■ EXERCISE REQUIREMENTS
The result should be the listing below, restated exactly, with its pictures left out.
BEGIN
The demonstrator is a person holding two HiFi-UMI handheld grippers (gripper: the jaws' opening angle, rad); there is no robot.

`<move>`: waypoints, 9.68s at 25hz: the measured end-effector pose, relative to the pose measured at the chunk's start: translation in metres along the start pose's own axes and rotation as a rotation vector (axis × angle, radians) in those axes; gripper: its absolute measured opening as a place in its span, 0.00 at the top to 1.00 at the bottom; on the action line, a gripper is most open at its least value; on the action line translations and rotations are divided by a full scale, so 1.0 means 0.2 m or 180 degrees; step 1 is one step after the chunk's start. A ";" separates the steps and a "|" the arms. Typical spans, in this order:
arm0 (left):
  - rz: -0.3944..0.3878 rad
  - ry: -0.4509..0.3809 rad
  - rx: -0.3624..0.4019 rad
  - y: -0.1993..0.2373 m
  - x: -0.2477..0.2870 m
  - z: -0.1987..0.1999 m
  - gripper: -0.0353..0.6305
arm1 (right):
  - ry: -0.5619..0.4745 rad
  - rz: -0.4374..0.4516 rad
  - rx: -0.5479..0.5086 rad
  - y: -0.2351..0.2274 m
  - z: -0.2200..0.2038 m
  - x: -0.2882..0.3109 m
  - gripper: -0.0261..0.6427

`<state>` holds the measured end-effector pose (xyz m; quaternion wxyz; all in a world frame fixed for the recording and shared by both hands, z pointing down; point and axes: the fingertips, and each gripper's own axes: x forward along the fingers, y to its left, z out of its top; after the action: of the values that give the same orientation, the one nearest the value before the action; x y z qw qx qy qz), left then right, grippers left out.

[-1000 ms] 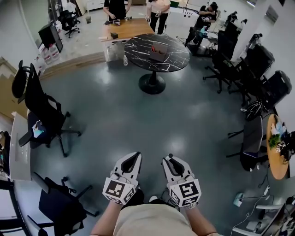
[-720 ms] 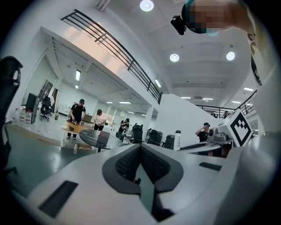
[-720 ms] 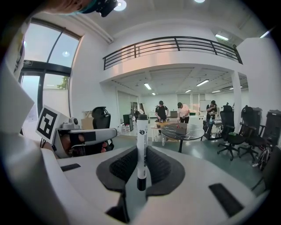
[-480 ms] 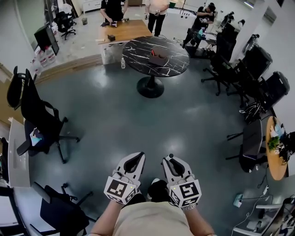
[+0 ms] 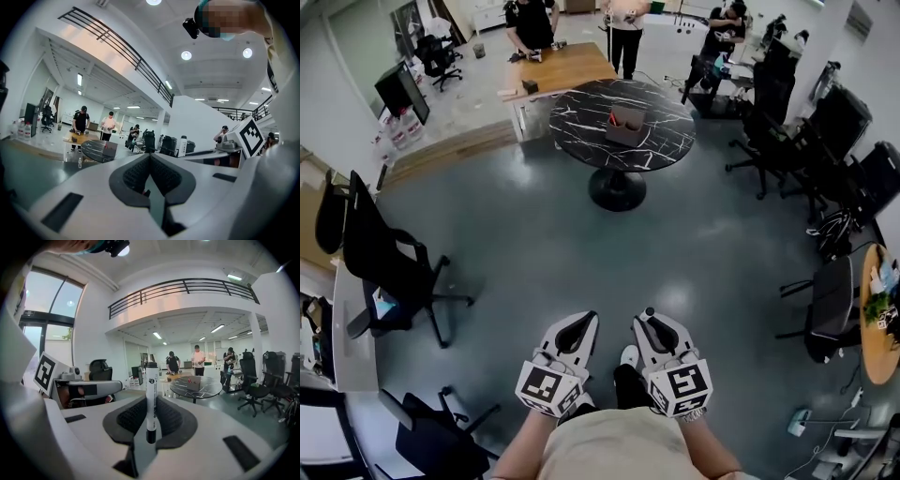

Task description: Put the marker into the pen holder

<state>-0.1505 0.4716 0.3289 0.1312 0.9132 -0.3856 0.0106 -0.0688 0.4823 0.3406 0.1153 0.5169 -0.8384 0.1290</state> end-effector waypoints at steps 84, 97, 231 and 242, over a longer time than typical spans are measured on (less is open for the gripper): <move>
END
■ RESPONSE FOR THIS EXERCISE
The demonstrator is a person holding two HiFi-UMI handheld grippers (gripper: the jaws' opening angle, rad); there is no robot.

`<move>`: waypoints, 9.68s at 25hz: the measured end-effector pose, relative to the pose measured at the chunk's start: translation in metres along the start pose's own axes and rotation as a rotation vector (axis × angle, radians) in those axes; gripper: its absolute measured opening as a place in its span, 0.00 at the top to 1.00 at the bottom; on the action line, a gripper is most open at its least value; on the action line translations and rotations are divided by a full scale, so 1.0 means 0.2 m or 180 degrees; step 1 is one step after the chunk's start. A ";" separates the steps and a "|" the arms. Typical spans, in this order:
arm0 (left):
  - rz: -0.3944..0.3878 rad
  - ry: -0.4509..0.3809 rad
  - rx: -0.3624..0.4019 rad
  - y: -0.1993..0.2373 m
  - x: -0.2477..0.2870 m
  - z: -0.1987..0.1999 m
  - gripper: -0.0353..0.6305
arm1 (right):
  - ry: -0.5619..0.4745 rad
  - rz: -0.4374..0.4516 rad
  - rx: -0.5479..0.5086 rad
  - y: -0.2351..0.2274 m
  - z: -0.2200..0.2038 m
  - x: -0.2882..0.3109 m
  - gripper: -0.0261..0.6427

`<state>` holds the measured end-effector pose (xyz m; quaternion wxyz; all in a world frame fixed for the recording and shared by both hands, z pointing down; point and axes: the fingertips, and each gripper's own axes: x forward along the fingers, y to its left, z out of its top; after the action: of the values that give the same orientation, the one nearest the value before the action; x y z qw qx qy qz), left then right, grippers left out.

[-1000 ms] 
[-720 ms] 
[-720 ms] 
[-480 ms] 
[+0 ms] 

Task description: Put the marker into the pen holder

<state>-0.1505 0.4716 0.3289 0.1312 0.9132 -0.3856 0.0106 -0.0688 0.4823 0.3406 0.1153 0.5169 -0.8384 0.1290</state> end-effector waypoints at steps 84, 97, 231 and 242, over a longer time than typical spans are measured on (less is open for the gripper): <move>

With the answer given, the exercise is closed.